А листочки из типографий комхоза, из типографий наркоматов тасовались, тасовались – и не уставала рука тасующего.
Следили с севера, с юга, всматривались с запада, с востока.
И от столицы к столице, через столицу к столице, торжествуя, ликуя, предвкушая, бухало:
– Ставок больше нет!
Мсье… тот самый, который… с грацией непревзойденного крупье бросает долгожданный точеный шарик…
Крутится, вертится… вертится, крутится. Чет-нечет, красное, черное.
И плыли пушки в Архангельск, танки переправлялись во Владивосток, доллары, инструкторы, пулеметы, презервативы, седла, франки, винтовки, коньяк, фунты перебрасывались в Крым, в Сибирь, на Волгу, в Тифлис, на Дон, на Кубань.

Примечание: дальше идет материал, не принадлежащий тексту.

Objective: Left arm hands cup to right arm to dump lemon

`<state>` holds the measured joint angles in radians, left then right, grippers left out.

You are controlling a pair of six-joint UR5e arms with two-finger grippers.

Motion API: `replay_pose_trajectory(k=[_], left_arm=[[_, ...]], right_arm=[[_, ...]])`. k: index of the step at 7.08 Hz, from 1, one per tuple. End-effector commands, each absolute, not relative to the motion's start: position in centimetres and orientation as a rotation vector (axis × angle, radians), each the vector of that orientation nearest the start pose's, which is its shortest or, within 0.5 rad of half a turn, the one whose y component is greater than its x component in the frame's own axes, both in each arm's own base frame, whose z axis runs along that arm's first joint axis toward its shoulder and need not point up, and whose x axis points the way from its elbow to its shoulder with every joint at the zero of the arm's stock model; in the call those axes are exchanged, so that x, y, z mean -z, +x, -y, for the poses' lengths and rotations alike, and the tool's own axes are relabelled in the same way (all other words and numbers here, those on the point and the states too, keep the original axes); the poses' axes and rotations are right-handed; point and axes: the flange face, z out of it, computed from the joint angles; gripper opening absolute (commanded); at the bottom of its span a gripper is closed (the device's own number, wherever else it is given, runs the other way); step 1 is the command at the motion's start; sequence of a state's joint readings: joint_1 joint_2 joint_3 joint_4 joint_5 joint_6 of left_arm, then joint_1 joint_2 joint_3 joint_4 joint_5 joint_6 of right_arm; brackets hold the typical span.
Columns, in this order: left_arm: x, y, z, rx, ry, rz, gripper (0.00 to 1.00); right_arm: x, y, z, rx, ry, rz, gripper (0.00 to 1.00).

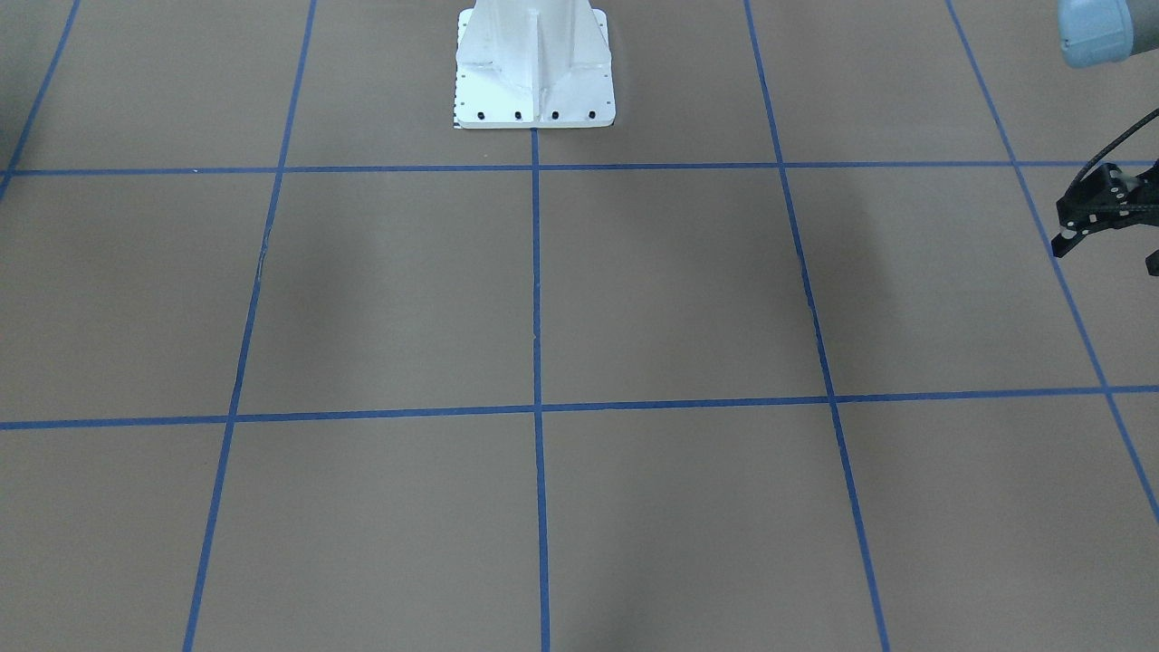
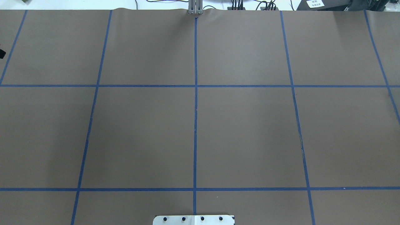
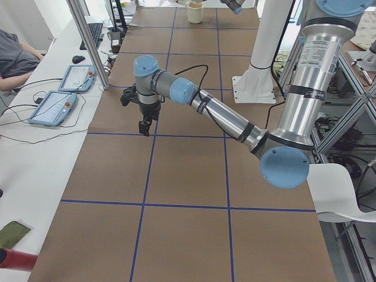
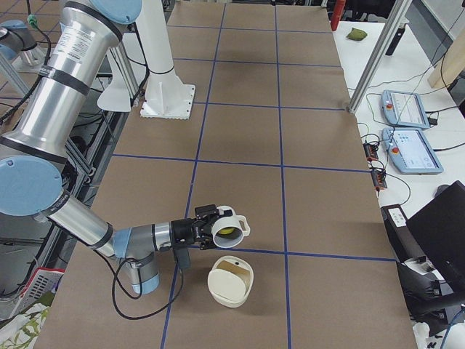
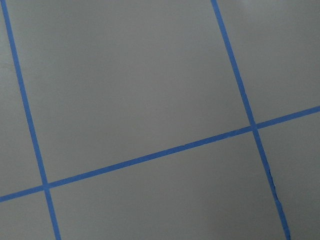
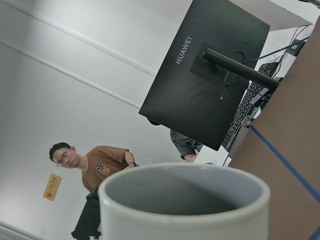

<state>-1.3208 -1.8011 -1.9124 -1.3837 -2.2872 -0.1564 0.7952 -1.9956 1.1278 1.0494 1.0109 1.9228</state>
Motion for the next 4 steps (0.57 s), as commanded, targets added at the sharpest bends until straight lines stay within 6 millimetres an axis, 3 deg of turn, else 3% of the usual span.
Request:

…По первопутку ехал к Брянскому вокзалу. Остался лед позади, борода мудрая, глаза добрые, цвета полинявшего старинного голубого шелка.
Перекрестил дед на дорогу; язычник, а перекрестил: последний внук.
– Мальчик мой… Вернешься?
– Не знаю, дед, не знаю. Смыло меня волной. А казалось, корабль надежный, верный. Дед, и круга спасательного у меня нет, и лодки не видать. Не спрашивай, дед.
А за бородой седой встала другая – белокурая, благообразная, нос, перехваченный очками. Очки не съезжают, солидно сидят, как солидно и веско рассуждает лоб земско-статистический, знающий досконально, сколько безлошадных в Самарской и сколько на хуторах в Симбирской.
Слегка отощал Корней Петрович, чуть ярче обычного тусклые глаза; когда снимает очки и протирает стеклянные завесы – будто огонек голодный шевелится, но оседлан нос – и по-прежнему ровен Корней Петрович и по-старому знает, куда надо путь держать.
С белокурым земским начетчиком разговор короткий, на ходу – пивной нет, из тех, из классических, когда под машину, под «Лучинушку» планы составлялись и, между прочим, о Боге. Планы остались, но разговор по-иному – на лестнице, между третьей и четвертой ступеньками.
– Не хочу. Ни поручений, ни директив. Ничего.
Между пятой и шестой ступеньками пытается Корней Петрович уговорить, на седьмой доказывает, что нужен Игорь на Украине дозарезу, что в Киеве ждут его и не дождутся, на восьмой выписывает дислокацию, на девятой перебрасывает отряды, на десятой упрекает в измене прошлому, в расхлябанности, пробирается к трусости, к шкурничеству.
Но одиннадцатая ступенька скользкая – и падает Корней Петрович, твердокаменные очки превращаются в беспочвенные, несутся с переносицы. И ловит, и ловит их панически Корней Петрович, обомлев, вспоминая мигом, что конец частной торговле, что оптическим тоже каюк.
А поднялся со ступеньки – Игоря нет.
Свернул дислокацию, припрятал плацдарм, оглянулся, не следят ли, и пошел, не спеша, к Воздвиженке – за стеклами выпуклыми огонек голодный.
За Воздвиженкой, в переулочке, печати, бланки, адреса, последняя банка маринованных огурцов, огрызок головки сыра и Мальвина Сергеевна – бывший городской голова города Ахтырки, девица лет тридцати трех, с челкой, одинокая: ни любимого, ни ребенка, только томик Блока да список арестованных.
Там временно похоронили Игоря: Корней Петрович еще надеялся, что воскреснет, образумится; втихомолку всплакнул бывший городской голова, Корней Петрович готовил очередную тайную почту на Волгу.
…По первопутку ехал Игорь к Брянскому вокзалу, по белому московскому пустырю, точно плыл по морю безлюдному, по барашкам, по белым гребням.
И утро раннее было такое чистое, такое прозрачное, что сердцу становилось больно.
А за ним – к низу, дальше – умирала старая Москва.